= Your assignment =
The data below calls for an exact copy.

= Input data =
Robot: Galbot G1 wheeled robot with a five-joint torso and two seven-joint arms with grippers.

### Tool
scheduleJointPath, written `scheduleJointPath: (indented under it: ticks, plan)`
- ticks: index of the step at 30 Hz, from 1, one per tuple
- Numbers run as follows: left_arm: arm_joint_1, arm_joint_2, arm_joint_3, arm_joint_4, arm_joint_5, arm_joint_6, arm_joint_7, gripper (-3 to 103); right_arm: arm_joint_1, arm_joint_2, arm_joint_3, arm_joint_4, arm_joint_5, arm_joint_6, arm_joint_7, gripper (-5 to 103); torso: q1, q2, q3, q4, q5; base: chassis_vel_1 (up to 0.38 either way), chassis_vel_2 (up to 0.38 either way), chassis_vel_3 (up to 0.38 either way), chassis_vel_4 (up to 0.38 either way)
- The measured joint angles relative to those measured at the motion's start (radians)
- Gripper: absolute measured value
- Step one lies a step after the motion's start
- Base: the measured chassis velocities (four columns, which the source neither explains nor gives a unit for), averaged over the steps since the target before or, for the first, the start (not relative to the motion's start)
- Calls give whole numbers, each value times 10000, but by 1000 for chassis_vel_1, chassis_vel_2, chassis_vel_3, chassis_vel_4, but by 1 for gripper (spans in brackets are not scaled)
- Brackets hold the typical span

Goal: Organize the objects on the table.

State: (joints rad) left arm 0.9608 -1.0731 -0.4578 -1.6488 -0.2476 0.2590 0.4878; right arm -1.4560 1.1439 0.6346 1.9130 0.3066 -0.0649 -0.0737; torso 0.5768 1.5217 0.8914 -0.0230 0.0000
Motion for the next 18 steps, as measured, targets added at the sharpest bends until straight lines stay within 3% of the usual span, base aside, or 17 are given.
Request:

= Answer to this task =
Robot: Galbot G1 wheeled robot with a five-joint torso and two seven-joint arms with grippers.

### Tool
scheduleJointPath, written `scheduleJointPath: (indented under it: ticks, plan)`
- ticks: index of the step at 30 Hz, from 1, one per tuple
- Numbers run as follows: left_arm: arm_joint_1, arm_joint_2, arm_joint_3, arm_joint_4, arm_joint_5, arm_joint_6, arm_joint_7, gripper (-3 to 103); right_arm: arm_joint_1, arm_joint_2, arm_joint_3, arm_joint_4, arm_joint_5, arm_joint_6, arm_joint_7, gripper (-5 to 103); torso: q1, q2, q3, q4, q5; base: chassis_vel_1 (up to 0.38 either way), chassis_vel_2 (up to 0.38 either way), chassis_vel_3 (up to 0.38 either way), chassis_vel_4 (up to 0.38 either way)
- The measured joint angles relative to those measured at the motion's start (radians)
- Gripper: absolute measured value
- Step one lies a step after the motion's start
- Base: the measured chassis velocities (four columns, which the source neither explains nor gives a unit for), averaged over the steps since the target before or, for the first, the start (not relative to the motion's start)
- Calls give whole numbers, each value times 10000, but by 1000 for chassis_vel_1, chassis_vel_2, chassis_vel_3, chassis_vel_4, but by 1 for gripper (spans in brackets are not scaled)
- Brackets hold the typical span

Goal: Organize the objects on the table.

State: (joints rad) left arm 0.9608 -1.0731 -0.4578 -1.6488 -0.2476 0.2590 0.4878; right arm -1.4560 1.1439 0.6346 1.9130 0.3066 -0.0649 -0.0737; torso 0.5768 1.5217 0.8914 -0.0230 0.0000
Motion for the next 18 steps, as measured, targets added at the sharpest bends until straight lines stay within 3% of the usual span, base aside, or 17 are given.
Request:

Nothing else is required for this exercise.